Prof. António Carlos Cortez
DIÁRIO DE NOTÍCIAS. Portugal 06/2024
O sujeito dos textos, falando na 1ª pessoa, é um eu para quem a linguagem se trabalha entre dois tempos: o passado insepulto e um futuro improvável. A poesia existe no meio: "Tarde de mais para procurar/ as razões/ demasiado tarde/ para procurar as raízes/ dos problemas/ tarde mais para tentar / uma nova solução/ demasiado tarde para/ morrer" (p.28). A construção rítmica, a associação entre a perseguição dum amor infinito com a certeza de que só poeticamente esse amor existe, a abstração cruzando-se com o concreto, o tema do exílio com o anseio de uma liberdade e a tudo isto somando-se uma capacidade de síntese que é poder metafórico, ironia, vibrante auscultação dos enigmas de estar vivo, isto faz deste poeta um grande poeta entre nós, posto que a tradução seja, em si mesma, uma adopção para português de uma poética estrangeira. Sendo de outra latitude, esta tradução faz o que se exige: este poeta, nós lemo-lo como se fosse nosso. E nosso porque há, repito, imagens e uma respiração originalíssimas, um para-dramatismo que coloca entre o eu e o tu destinatário aquele enigma que produz a grande poesia. Três exemplos: "Ela olha com essa cara/ Sentada ao lado daquele que a beija/ dizendo-me/ Estás a ver/ Com quem estou/ Ele ama-me, eu digo-lhe que o amo" (p.49); "Pesam-me os anos. São uma mochila [...]/ as cervicais da minha solidão" (Mar de sefarad,p.60); "prefiro estar longe de ti/ que perto de ninguém" (Mar de sefarad,p.78); "Perdi muitas mãos/ E as duas que me restam/ São para te abraçar" (Mar de sefarad. p.86); "Escolher uma dor e outra dor é ser adulto" (Mar de sefarad, p.73); "De certa forma/ incerta/ Espero-te/ Minha incerta/ Numa estação onde/ Tenho frio" (Mar de sefarad,p.96).
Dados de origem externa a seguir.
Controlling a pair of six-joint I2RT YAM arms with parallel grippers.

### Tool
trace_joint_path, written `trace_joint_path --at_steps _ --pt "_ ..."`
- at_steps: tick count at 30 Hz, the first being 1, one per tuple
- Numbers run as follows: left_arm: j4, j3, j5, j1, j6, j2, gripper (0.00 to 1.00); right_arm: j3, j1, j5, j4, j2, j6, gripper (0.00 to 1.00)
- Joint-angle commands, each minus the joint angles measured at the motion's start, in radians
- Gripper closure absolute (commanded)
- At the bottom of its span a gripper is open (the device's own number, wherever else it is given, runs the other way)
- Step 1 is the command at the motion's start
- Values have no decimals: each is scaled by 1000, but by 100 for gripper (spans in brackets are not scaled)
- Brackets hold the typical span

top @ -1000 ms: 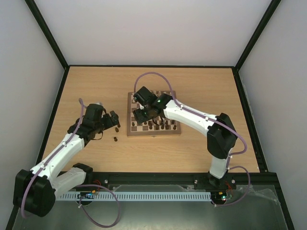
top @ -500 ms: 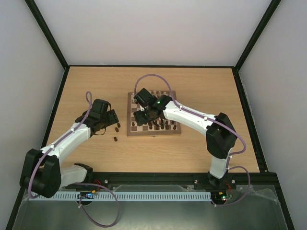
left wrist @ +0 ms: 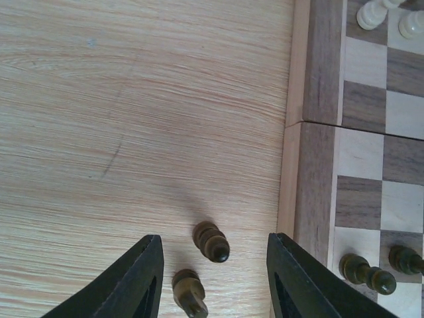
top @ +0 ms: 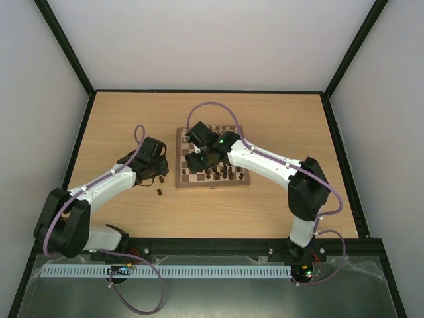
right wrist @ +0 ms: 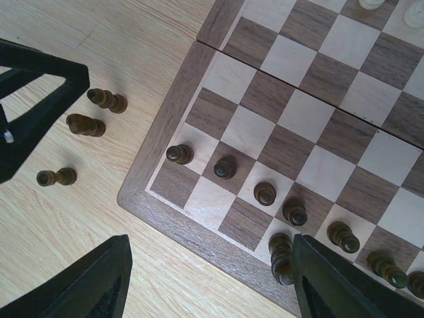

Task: Set up the chess pieces on the board
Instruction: Pick up the chess piece at the center of the board.

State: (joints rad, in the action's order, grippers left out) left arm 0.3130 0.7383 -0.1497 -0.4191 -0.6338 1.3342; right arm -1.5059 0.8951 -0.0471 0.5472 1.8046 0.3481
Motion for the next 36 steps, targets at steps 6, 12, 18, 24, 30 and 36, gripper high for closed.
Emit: trace_joint_path --at_steps 6,12,18,24,30,36 --pt "28 44 -91 -59 24 83 63 7 -2 12 14 -27 3 33" --pt "10 45 -97 -63 24 113 68 8 -1 14 15 -20 -1 33" --pt "2 49 -91 -64 27 138 72 7 -1 16 13 -11 -3 33" --pt "-16 51 -83 -64 30 167 71 9 -2 18 11 -9 -4 33" --pt "-20 57 -77 -67 31 179 76 9 -2 17 12 -8 -5 34" --pt "-18 54 -79 -68 30 172 86 12 -2 18 10 -9 -6 34"
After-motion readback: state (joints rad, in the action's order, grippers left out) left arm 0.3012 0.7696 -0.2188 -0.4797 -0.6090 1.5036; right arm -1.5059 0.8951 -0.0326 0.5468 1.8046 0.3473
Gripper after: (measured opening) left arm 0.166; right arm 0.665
Amor, desencontro e desencanto, ou um grau de fazer linguagem como lemos nesse portentoso poema, "Cavalos": "E/ virão, virão a galope [...]/ os cavalos azuis, os cavalos celestes/ esses serão os piores/ acabarão com os prédios de duzentos andares/ destruirão tanques e aviões/ [...]// virão mais e mais cavalos/ de lugar nenhum/ cavalos que aparecem de repente/ em frente de pessoas que caminham pelas ruas/ e tu, na cama, olhar-me-ás/ desesperada, esperando o meu resgate/ olhar-te-ei e de repente/ transformar-me-ei/ num cavalo vermelho" (Mar de sefarad, p.22)."